Trieste provided a unique opportunity to put their theories into practice. Basketball has a long history in Italy, but it’s dwarfed in popularity as a spectator sport by soccer. While foreign dollars have flooded into soccer teams—most recently by actors Ryan Reynolds and Rob McElhenney’s purchase of the Welsh club Wrexham AFC, whose recent promotion captivated American audiences—basketball in Italy has a scant history of foreign ownership. That made Pallacanestro Trieste considerably more affordable as a first foray into ownership.

But basketball is more popular in Trieste than in many other Italian cities, with a long history of hardwood success that stretches to a string of championships before World War II. The cosmopolitan city, which Jefferies calls “a melting pot,” hugs the Adriatic coast a short distance from basketball-mad Slovenia and Croatia.The club’s connection to the city was tested when a previous iteration was dissolved and reformed after bankruptcy in 2004, again rising to the league’s top flight.

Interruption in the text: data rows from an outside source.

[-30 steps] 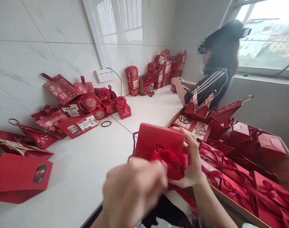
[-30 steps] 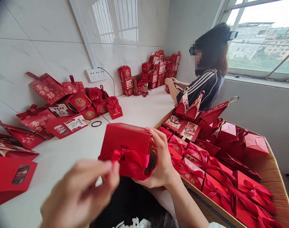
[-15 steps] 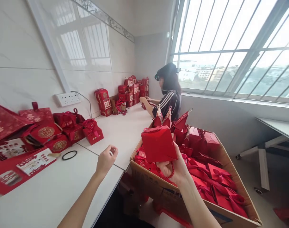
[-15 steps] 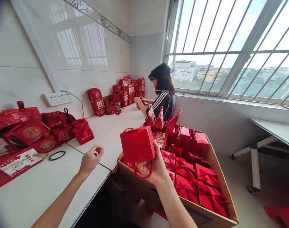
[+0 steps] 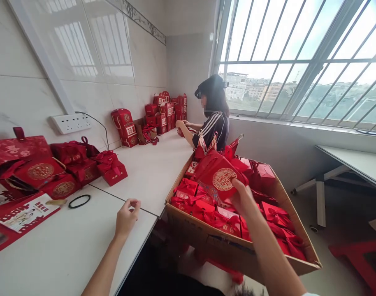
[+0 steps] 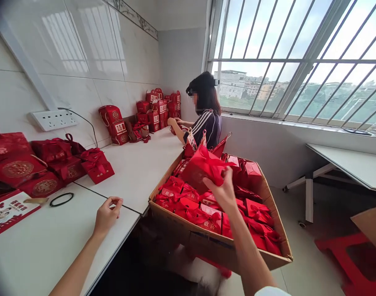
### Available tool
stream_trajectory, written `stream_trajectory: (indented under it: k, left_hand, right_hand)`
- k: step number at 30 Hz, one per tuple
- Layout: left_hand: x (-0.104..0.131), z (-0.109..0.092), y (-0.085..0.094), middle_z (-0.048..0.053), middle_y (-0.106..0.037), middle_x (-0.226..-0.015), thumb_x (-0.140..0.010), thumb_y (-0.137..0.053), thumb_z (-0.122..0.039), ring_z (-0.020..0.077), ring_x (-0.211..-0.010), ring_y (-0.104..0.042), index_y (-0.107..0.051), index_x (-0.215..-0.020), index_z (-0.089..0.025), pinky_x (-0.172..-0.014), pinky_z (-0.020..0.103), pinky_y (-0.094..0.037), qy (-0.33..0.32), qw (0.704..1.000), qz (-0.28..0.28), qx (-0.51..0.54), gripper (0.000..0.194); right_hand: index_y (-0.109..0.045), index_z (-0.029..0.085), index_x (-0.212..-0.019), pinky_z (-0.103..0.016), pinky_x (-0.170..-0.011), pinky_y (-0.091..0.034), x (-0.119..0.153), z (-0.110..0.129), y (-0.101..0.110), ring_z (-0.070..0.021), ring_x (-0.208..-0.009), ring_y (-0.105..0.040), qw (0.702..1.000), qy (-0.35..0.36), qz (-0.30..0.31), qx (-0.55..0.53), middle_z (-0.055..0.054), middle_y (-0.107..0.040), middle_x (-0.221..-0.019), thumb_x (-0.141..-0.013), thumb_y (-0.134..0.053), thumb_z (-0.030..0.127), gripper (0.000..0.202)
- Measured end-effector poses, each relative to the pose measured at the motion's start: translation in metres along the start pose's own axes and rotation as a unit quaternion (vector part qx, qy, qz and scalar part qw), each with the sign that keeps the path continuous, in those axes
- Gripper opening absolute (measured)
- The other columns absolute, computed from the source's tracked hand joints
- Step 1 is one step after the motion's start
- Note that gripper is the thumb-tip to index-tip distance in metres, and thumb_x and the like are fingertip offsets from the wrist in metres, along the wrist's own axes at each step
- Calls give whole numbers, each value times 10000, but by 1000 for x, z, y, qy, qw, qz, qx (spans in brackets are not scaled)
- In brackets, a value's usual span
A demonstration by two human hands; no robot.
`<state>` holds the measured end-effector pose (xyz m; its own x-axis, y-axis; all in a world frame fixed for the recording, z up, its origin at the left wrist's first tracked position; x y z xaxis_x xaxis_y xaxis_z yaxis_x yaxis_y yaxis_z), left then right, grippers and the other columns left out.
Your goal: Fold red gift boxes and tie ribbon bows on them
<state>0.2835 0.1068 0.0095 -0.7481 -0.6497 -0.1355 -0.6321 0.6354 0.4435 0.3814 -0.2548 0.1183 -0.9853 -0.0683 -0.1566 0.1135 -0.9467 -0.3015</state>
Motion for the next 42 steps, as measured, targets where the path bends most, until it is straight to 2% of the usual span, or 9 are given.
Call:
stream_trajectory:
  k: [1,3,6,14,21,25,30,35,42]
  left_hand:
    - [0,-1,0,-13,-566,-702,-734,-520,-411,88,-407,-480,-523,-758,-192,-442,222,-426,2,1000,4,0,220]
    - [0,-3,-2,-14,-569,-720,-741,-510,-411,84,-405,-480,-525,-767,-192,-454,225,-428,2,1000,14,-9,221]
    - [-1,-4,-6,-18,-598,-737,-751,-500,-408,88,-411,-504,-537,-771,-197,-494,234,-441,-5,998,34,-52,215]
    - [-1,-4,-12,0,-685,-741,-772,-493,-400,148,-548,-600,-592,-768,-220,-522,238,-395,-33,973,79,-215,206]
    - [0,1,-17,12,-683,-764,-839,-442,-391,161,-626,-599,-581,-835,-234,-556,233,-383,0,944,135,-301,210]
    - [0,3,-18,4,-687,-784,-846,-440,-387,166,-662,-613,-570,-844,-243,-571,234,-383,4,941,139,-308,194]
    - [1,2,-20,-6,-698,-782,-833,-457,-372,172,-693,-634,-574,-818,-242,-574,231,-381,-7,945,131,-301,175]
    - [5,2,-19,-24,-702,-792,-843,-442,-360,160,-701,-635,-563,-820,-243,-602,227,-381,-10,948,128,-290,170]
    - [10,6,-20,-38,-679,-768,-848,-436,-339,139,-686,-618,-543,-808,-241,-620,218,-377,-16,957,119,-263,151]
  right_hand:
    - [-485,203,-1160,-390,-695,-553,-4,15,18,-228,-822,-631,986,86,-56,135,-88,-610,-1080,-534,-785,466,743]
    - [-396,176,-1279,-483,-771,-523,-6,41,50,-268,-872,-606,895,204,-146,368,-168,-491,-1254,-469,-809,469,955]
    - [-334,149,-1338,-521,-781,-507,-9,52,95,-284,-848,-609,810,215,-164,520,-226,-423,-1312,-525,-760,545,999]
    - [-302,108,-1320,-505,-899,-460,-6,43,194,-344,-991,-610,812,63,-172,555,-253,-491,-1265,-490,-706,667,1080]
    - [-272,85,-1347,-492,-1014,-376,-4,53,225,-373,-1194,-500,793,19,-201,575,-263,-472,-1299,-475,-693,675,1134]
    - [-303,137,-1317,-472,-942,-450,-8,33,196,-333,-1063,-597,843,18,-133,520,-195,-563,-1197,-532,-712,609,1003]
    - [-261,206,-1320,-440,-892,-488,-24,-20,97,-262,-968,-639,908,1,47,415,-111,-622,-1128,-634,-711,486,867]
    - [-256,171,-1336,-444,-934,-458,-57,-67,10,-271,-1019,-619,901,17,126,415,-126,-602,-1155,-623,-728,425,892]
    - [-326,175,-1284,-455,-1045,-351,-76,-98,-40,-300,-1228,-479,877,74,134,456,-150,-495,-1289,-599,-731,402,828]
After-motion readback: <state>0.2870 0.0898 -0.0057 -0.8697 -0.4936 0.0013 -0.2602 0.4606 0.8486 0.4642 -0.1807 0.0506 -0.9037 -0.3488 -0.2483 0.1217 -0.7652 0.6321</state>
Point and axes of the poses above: each hand's wrist, its own x-axis away from the middle knuckle, its own y-axis out of the back of the hand, z = x × y, the point moved 6 cm from there along -x, towards the middle knuckle
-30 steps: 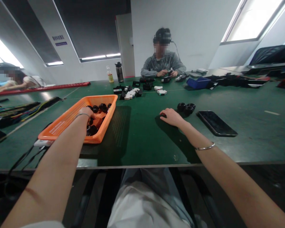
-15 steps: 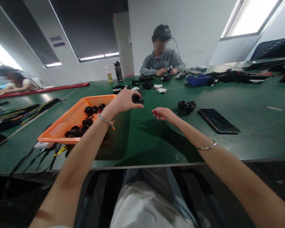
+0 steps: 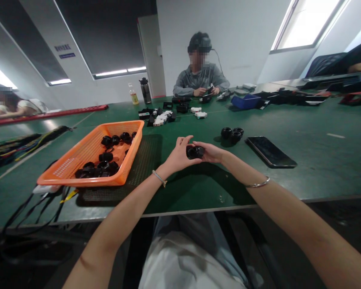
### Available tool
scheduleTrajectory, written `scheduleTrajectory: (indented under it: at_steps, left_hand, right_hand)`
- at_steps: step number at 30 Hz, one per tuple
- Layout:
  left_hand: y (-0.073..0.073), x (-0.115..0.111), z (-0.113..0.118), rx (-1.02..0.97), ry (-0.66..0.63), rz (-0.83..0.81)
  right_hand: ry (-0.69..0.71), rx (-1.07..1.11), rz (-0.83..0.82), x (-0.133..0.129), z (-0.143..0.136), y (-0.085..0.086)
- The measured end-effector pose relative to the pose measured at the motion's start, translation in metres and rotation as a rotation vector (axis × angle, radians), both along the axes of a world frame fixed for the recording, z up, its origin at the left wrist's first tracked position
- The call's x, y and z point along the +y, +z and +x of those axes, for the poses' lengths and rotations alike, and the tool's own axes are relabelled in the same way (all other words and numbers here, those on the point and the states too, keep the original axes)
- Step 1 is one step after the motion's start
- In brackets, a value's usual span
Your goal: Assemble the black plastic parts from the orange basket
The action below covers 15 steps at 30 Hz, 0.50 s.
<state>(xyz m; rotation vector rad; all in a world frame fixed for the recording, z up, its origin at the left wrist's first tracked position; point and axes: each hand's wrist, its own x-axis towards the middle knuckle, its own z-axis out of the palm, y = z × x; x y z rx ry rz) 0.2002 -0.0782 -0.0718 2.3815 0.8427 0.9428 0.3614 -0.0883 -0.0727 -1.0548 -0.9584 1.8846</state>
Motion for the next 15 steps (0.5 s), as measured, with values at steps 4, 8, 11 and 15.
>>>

“We all appreciated the inherent love of the team in this region,” Jefferies says. “I think that was part of the motivation for us, making sure we were coming into a group and a city that was behind the team. And that very much exists in Trieste.”

“Anybody that knows anything about European basketball immediately confirmed that this was a basketball city, and that was really important to me,” Barwin says. “It sounds obvious, but having people that really care about basketball, that’s the kind of business you want to get behind.”

After CSG finalized the purchase in January, the new owners were greeted by a four-game winning streak that lifted the team near the .500 mark. The subsequent fall to relegation was something of a surprise, as the team lost 10 of 12 games to end the season, but it was among the risks they knew they’d be assuming in a European promotion-relegation system (which doesn’t exist in the US). Being in the second division will constrain revenues from the league, and thus salaries for players, but it could provide cover to implement some of the off-court strategies to shore up the business side while the team battles for promotion.

Jefferies sees their “baptism by fire” as galvanizing the ownership group, a chance to reinforce to fans that they’re in it for the long haul. “We recognize it’s not all going to be smooth,” he says. “There are going to be bumps along the way. That’s part of the deal.”

“Change takes time,” Reid says. “You want to change things smartly, slowly. Spending time with the fans really makes a difference, and having a clear direction makes a difference. Fans want to know where they’re headed and what they can expect from you.”

“There’s just such a passion, there’s a history, there’s a magic there that is unlike other places,” Reid adds of Trieste. “And that intrigued us quite a bit.”